<<<<
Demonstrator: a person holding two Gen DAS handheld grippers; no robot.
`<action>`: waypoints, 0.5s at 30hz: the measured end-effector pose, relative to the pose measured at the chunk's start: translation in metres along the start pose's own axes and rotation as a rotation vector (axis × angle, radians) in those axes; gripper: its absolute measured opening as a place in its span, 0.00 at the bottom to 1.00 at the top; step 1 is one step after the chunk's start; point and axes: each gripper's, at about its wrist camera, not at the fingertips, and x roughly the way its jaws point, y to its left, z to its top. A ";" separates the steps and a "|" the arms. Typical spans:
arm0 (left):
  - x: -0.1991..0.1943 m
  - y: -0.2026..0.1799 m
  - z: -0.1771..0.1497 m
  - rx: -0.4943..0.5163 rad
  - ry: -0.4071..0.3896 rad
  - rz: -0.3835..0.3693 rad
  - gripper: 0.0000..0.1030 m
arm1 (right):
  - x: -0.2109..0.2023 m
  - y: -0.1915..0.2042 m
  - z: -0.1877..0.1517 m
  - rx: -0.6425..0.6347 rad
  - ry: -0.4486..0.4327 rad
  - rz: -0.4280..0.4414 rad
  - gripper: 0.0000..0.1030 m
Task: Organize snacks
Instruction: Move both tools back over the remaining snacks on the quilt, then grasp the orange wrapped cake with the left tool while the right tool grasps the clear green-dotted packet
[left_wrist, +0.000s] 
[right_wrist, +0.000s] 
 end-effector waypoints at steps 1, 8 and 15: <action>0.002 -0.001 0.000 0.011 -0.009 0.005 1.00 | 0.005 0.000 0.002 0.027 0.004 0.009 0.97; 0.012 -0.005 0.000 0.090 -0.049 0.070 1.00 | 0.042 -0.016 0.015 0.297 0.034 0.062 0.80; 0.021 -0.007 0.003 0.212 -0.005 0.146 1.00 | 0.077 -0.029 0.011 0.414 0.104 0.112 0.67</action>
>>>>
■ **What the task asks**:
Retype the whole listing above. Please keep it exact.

■ **Result of the exercise**:
Demonstrator: a person holding two Gen DAS handheld grippers; no robot.
`<action>`: waypoints, 0.5s at 30hz: the measured end-effector pose, relative to the pose measured at the chunk's start: translation in metres along the start pose's own axes and rotation as a rotation vector (axis × angle, radians) in those axes; gripper: its absolute measured opening as a place in its span, 0.00 at the bottom to 1.00 at the top; step 1 is one step after the chunk's start; point and axes: each gripper's, at about its wrist camera, not at the fingertips, and x roughly the way its jaws point, y to its left, z to its top. A ";" separates the steps and a "|" the arms. Typical spans:
arm0 (left):
  - x: -0.1991..0.1943 m
  - y: -0.2026..0.1799 m
  - z: -0.1771..0.1497 m
  - rx: -0.4943..0.5163 rad
  - ry: -0.4071..0.3896 rad
  - rz: -0.3835..0.3693 rad
  - gripper: 0.0000..0.1030 m
arm1 (right):
  - x: -0.2109..0.2023 m
  - y: -0.1915..0.2042 m
  - z: -0.1877..0.1517 m
  - rx: -0.6425..0.6347 rad
  - ry: -0.4486..0.4327 rad
  - rz: -0.4280..0.4414 rad
  - gripper: 0.0000..0.1030 m
Task: Organize snacks
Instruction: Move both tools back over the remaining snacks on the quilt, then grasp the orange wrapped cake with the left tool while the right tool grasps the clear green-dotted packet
[left_wrist, +0.000s] 
[right_wrist, +0.000s] 
 end-effector waypoints at steps 1, 8 and 15: <action>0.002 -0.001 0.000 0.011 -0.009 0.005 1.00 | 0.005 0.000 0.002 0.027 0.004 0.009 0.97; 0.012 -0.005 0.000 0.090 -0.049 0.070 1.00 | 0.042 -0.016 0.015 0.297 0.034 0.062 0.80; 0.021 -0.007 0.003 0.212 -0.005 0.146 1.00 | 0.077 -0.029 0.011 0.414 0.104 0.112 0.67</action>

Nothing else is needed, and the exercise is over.